Leaving out the pictures, copy each record below exactly.
BEGIN
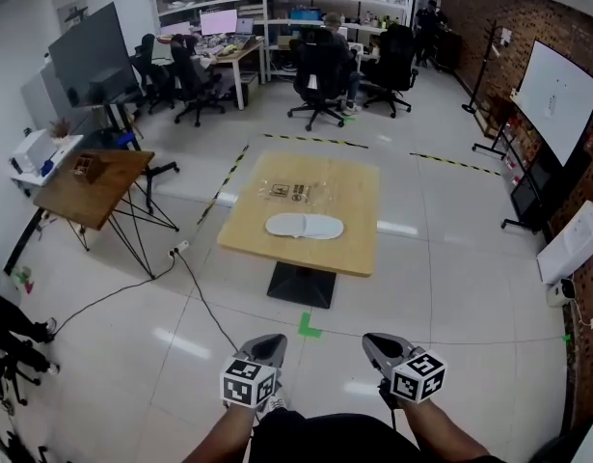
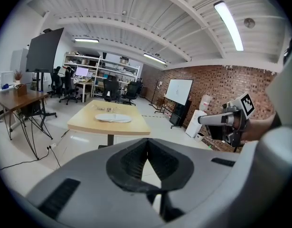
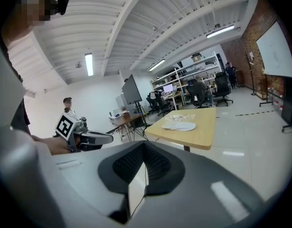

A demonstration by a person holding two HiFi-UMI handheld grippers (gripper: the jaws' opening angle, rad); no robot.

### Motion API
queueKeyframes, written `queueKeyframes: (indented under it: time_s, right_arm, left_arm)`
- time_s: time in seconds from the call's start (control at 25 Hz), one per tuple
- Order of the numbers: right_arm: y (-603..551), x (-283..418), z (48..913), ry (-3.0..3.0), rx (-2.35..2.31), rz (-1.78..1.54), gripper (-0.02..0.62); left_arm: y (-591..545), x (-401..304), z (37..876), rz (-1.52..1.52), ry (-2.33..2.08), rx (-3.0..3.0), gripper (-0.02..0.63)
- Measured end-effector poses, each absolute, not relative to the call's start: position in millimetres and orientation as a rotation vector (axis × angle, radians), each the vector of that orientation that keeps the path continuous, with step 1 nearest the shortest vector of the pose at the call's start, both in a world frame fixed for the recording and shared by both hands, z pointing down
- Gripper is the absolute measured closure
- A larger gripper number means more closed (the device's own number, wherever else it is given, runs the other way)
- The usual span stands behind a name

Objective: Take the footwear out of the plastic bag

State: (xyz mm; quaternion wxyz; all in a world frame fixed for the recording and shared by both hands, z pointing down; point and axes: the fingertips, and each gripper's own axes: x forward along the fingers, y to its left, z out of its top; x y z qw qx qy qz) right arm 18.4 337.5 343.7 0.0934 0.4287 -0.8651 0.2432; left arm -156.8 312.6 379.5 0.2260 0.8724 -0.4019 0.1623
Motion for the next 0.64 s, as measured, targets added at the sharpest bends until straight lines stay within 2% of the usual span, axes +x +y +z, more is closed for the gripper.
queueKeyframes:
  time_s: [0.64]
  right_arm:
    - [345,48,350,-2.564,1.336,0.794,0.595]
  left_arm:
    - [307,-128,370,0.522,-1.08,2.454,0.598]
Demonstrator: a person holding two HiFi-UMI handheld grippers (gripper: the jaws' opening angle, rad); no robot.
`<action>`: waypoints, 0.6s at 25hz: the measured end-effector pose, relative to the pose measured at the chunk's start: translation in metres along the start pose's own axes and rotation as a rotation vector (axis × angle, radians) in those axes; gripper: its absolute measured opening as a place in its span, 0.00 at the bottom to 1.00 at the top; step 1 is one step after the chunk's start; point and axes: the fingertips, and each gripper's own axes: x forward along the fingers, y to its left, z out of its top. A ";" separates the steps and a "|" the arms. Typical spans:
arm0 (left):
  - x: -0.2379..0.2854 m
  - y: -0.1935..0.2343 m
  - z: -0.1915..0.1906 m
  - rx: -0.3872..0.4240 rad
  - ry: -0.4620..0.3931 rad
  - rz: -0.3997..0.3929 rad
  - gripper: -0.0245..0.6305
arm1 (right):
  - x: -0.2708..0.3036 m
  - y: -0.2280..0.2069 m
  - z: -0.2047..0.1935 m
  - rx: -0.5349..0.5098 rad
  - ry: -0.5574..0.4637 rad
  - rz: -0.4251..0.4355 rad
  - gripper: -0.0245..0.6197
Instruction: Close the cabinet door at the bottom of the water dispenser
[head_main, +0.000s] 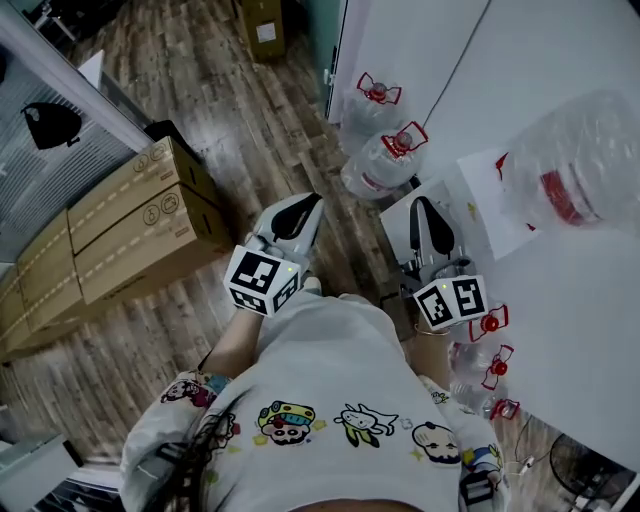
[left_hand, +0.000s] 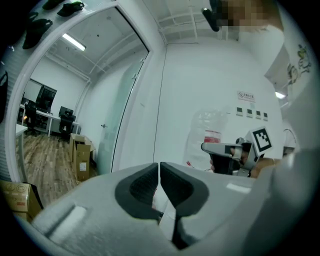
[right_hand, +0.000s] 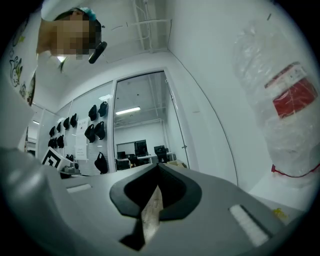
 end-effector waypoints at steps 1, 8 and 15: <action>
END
» **Task response**
A demonstration by a person holding two HiFi-UMI handheld grippers (gripper: the jaws' opening angle, rad); no robot.

### Motion API
queueKeyframes, written `queueKeyframes: (indented under it: time_s, right_arm, left_arm)`
- time_s: time in seconds from the call's start (control at 25 Hz), one per tuple
- Order of the numbers: right_arm: y (-603..551), x (-283..418), z (48..913), ry (-3.0..3.0), rx (-2.35..2.31), rz (-1.78..1.54), gripper (-0.02..0.62); left_arm: y (-591..545), x (-401..304), z (37..876), rz (-1.52..1.52), ry (-2.33..2.08), rx (-3.0..3.0), gripper (-0.02..0.63)
- Measured end-effector poses, each absolute, not relative to the call's start: position in millimetres and orientation as a rotation vector (axis × angle, radians), each the vector of that orientation that keeps the path continuous, with step 1 nearest the shortest vector of the pose at the call's start, both in a world frame fixed for the recording and shared by both hands, z pointing down
- Gripper is the absolute measured closure
- A larger gripper number means more closed (the device's own number, wherever else it is given, runs the other way)
- The usual span stands behind a name

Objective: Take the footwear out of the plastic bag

State: (xyz mm; quaternion wxyz; all in a world frame fixed for the recording and shared by both hands, z pointing down; point and axes: the fingertips, and each gripper's own axes: x forward along the fingers, y to its left, z out of its top; x y z qw qx qy qz) right arm 18.4 337.5 343.7 0.0934 0.4287 -0.8651 0.2432; left arm -156.8 312.6 379.5 0.2260 0.8724 -0.4019 0.1623
Motion for the next 0.64 s, as measured, targets added at the sharpest bends until straight lines stay within 2% of the usual span, axes +x +y +z, more is closed for the gripper.
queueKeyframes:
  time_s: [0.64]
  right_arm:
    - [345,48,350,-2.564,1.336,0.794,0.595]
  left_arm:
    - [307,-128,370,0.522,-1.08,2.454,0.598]
Demonstrator: a person holding two HiFi-UMI handheld grippers (gripper: the jaws' opening angle, rad); no robot.
`<action>`: waypoints, 0.6s at 25hz: the measured end-effector pose, relative to the pose measured at the chunk's start: translation in metres along the start pose's own axes and rotation as a rotation vector (axis × angle, radians) in those axes; gripper: its absolute measured opening as a place in its span, 0.00 at the bottom to 1.00 at the top; step 1 is one step after the chunk's start; point and axes: the fingertips, and each gripper's own axes: x forward along the fingers, y to its left, z out of its top. A ";" separates the steps and a "|" the arms. Typical spans:
arm0 (left):
  - x: -0.2379..0.2854 m
  - y: -0.1935..0.2343 m
  - z: -0.1915..0.1906 m
  - rx: -0.3872..0.4240 rad
  - ry: -0.4620..0.3931 rad
  - rz: -0.3997..0.3929 rad
  - gripper: -0.0245..0.6305
arm1 (right):
  - x: -0.2708..0.3036 m
  - y: -0.2280..0.2069 m
  - z: -0.2047..0.1935 m
  - rx: -0.5349..0.5098 rad
  - ry: -0.5574..0.4637 rad
  - rz: -0.4251..0.4355 rad
  - gripper: -0.0245..0.6197
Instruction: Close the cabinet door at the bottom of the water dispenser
[head_main, +0.000s] 
[left_hand, +0.000s] 
[right_hand, +0.000s] 
 end-effector waypoints at steps 1, 8 and 15: <action>

The work on this exercise is complete.